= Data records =
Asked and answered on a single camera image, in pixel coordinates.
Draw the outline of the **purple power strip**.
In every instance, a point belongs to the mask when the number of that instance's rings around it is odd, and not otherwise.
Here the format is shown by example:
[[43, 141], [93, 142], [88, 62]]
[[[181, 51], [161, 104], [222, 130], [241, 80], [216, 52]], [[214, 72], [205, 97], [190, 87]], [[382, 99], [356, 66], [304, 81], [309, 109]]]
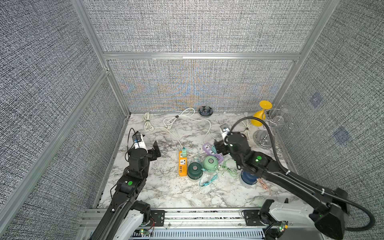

= YOUR ASSIGNMENT =
Please reproduce each entry above word for word and keep the pictures out of the copy.

= WORKED SOLUTION =
Asked and answered on a single camera image, in pixel coordinates.
Draw the outline of the **purple power strip**.
In every instance, a point belongs to the mask when the number of that instance's rings around it is odd, and not otherwise.
Here the format is shown by example:
[[43, 141], [93, 142], [88, 62]]
[[[181, 51], [161, 104], [222, 130], [241, 80], [216, 52]], [[214, 72], [205, 97], [190, 87]], [[382, 99], [356, 66], [304, 81], [309, 109]]]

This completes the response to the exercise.